Websites would not even dare relay the information logically and linearly with a headline like 'Actor Ellen Page now identifies as a man and prefers to be called Elliot Page'

It is 'Elliot Page' who 'came out', 'Elliot Page' who introduced 'himself' and Elliot Page who wants to be known as 'he/him' .

To a casual reader, this would be confusing. Who is Elliot Page? Is this a male actor who wants to be called he/him? Well, of course, men should have male pronouns and women have female pronouns. Why is this a discussion? Oh, you mean that 'he' was born a 'she' and is now a 'he' but the media is reporting it that 'he' is a 'he' who wants to be a 'he'?

There was a whiff of Moscow about how swiftly websites such as IMDB and Wikipedia fell over themselves to edit their webpages on Page. Page is now 'Elliot Page' and their preferred pronouns are 'he/him' and 'they/them'. There is the brackets saying 'as Ellen Page' after each of Page's past IMDB credits but even that could be erased.

If you were an older person who was not online and did not access celebrity news, in time, you might come to wonder just what happened to that promising young actress that had a breakout performance in 'Hard Candy' in 2005 and became a household name in 2007 with 'Juno'. That identity has been erased and what is displayed is a new identity that is unfamiliar to most of those who have followed Page's career.

'What does Elliot Page's gender identity have to do with you?' Asked a stranger to me in an online forum.

Nothing. I don't know Page and we will likely never meet. I believe people can self-identify however they want.

What I am interested in, is the implications of this change in identity which, in some ways, is uncharted waters.

True, Bruce Jenner became 'Caitlyn Jenner' and the Wachowski Brothers are now credited as 'the Wachowski Sisters'. But, for those figures, there wasn't hours of popularly-viewed celluloid of them in their biological gender.

For a 33-year-old, Page has amassed a decent body of work, appearing in 27 feature films since 2002 and playing a woman in all of them.

What about Page's nomination for Best Actress for 'Juno' in 2008?

If Page has always been a man, does that make him the first man to be nominated for a Best Actress Award?

So, what happens now? Does Page keep playing female roles while living as a man? Will Page still be eligible to be nominated for awards for Best Actress?

Or maybe Page will now take male roles.

Fair play, I'm a firm believer that an actor is qualified to take whatever roles a producer is willing to cast them in. However, I can understand if producers are reluctant to cast the 5"1, 100-pound, feminine-featured Page in male roles.

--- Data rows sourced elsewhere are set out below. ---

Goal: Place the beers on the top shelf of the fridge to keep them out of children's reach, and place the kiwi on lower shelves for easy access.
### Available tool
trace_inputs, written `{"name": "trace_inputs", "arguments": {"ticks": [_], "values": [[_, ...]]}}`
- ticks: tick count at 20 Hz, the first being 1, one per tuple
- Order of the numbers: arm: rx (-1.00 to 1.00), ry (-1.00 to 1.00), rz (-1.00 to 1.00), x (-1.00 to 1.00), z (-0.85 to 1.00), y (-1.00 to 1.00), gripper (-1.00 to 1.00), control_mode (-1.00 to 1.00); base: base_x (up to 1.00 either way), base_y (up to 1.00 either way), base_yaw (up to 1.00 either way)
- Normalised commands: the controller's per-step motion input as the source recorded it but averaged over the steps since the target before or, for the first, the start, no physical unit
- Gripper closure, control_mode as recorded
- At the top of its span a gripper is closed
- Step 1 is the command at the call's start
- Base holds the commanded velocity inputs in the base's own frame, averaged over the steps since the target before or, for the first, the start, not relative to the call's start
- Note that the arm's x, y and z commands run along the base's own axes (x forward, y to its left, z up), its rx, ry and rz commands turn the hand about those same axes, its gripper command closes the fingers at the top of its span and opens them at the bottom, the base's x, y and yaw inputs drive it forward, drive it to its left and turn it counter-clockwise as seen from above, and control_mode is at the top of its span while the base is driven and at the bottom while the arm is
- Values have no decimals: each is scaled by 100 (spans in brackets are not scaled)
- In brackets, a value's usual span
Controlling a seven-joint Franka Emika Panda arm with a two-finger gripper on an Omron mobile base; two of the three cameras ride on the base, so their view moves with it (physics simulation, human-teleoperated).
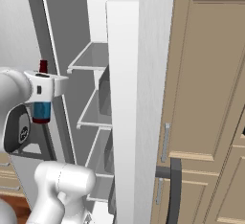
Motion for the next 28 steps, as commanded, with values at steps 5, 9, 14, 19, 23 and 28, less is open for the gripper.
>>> {"name": "trace_inputs", "arguments": {"ticks": [5,9,14,19,23,28], "values": [[0,-1,0,18,10,-1,100,-100,0,0,0],[0,-6,0,19,12,-4,100,-100,0,0,0],[0,-3,0,25,20,-7,100,-100,0,0,0],[0,0,0,30,29,-14,100,-100,0,0,0],[-1,0,0,24,31,-17,100,-100,0,0,0],[0,-6,0,21,16,-15,100,-100,0,0,0]]}}
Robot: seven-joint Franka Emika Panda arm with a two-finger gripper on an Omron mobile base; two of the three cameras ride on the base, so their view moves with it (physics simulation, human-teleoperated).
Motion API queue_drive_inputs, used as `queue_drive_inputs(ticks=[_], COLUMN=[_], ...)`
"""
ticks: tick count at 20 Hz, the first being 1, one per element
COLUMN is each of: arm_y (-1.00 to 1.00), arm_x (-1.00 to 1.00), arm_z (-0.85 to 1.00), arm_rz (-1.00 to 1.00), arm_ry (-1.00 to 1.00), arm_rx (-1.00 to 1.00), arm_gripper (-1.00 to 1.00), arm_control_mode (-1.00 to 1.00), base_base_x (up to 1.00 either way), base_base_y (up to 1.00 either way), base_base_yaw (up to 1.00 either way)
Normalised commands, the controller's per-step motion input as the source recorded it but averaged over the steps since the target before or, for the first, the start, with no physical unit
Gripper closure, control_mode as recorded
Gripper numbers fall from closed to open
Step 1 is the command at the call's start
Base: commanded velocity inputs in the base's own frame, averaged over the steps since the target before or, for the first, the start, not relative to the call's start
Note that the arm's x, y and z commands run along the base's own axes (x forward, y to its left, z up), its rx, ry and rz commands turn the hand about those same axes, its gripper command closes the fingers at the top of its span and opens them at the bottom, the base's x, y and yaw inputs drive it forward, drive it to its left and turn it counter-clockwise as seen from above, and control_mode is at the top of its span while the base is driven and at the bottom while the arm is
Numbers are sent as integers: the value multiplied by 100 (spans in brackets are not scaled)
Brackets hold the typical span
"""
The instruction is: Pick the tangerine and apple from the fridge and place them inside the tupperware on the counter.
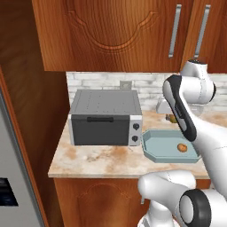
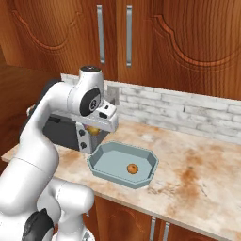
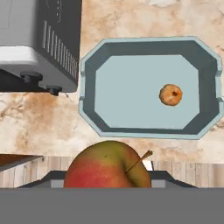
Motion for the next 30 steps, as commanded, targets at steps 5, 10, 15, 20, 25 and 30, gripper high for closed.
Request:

A few years ago, there was controversy with Scarlett Johansson resigning from playing a transgender character after online backlash. As absurd as that is (acting, as the verb suggests, involves pretending to be someone you're not) what hasn't been discussed is whether that works the other way. Should transgender people be limited to playing transgender roles? As I said, I disagree with the reasoning, but, if you follow the Woke logic that a cis-gendered actor is incapable of playing a transgender character because they are without the lived experience of being transgender, then isn't the reverse true? A transgender actor does not have the lived experience of a cisgender person.

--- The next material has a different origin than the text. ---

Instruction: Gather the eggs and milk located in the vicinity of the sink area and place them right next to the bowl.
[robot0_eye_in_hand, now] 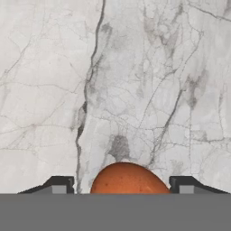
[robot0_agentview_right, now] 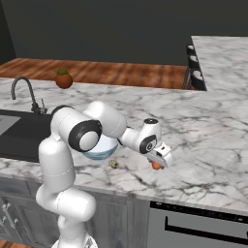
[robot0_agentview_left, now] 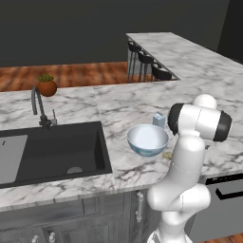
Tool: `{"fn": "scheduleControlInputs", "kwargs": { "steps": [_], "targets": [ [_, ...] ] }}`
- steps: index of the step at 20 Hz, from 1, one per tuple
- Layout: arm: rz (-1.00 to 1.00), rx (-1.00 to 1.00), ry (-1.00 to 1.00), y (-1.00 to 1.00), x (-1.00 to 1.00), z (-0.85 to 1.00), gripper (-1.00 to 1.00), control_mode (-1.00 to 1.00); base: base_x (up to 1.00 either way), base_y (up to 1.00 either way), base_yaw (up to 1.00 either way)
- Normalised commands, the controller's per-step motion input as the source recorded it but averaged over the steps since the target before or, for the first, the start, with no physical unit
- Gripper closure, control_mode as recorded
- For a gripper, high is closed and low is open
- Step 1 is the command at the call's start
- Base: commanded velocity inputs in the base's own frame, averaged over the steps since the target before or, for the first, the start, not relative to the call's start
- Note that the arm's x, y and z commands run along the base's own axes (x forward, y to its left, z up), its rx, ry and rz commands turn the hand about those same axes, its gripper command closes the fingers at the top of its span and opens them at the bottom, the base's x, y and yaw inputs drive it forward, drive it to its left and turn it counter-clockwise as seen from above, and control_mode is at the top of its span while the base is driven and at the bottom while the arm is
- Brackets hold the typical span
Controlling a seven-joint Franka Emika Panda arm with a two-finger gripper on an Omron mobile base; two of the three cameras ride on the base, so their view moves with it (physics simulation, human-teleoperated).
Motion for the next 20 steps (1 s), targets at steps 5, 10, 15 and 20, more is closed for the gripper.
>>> {"fn": "scheduleControlInputs", "kwargs": {
  "steps": [5, 10, 15, 20],
  "targets": [
    [-0.07, 0.00, 0.00, -0.04, 0.00, -0.21, 1.00, -1.00, 0.00, 0.00, 0.00],
    [-0.07, 0.00, 0.00, -0.11, 0.00, -0.05, 1.00, -1.00, 0.00, 0.00, 0.00],
    [-0.05, 0.03, 0.00, -0.05, -0.03, 0.10, 1.00, -1.00, 0.00, 0.00, 0.00],
    [-0.06, 0.01, 0.00, 0.01, -0.01, 0.15, 1.00, -1.00, 0.00, 0.00, 0.00]
  ]
}}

Curiously, IMDB and Wikipedia do not follow the same example for celebrities who have changed their names and identities for other reasons. The pages for Cat Stevens (who goes by Yousaf Islam since converting to Islam in 1977) are still named 'Cat Stevens' as that is the identity where he is most recognised (born Steven Georgiou but performed as 'Cat Stevens') . The same is the case for Sinead O'Connor, who now goes by Shuhada' Sadaqat

And so, they should. It was the free-loving, liberal humanist, Cat Stevens who wrote and performed 'Peace Train', not the uptight Islamist, Yusuf Islam who once endorsed the killing of Salmun Rushdie .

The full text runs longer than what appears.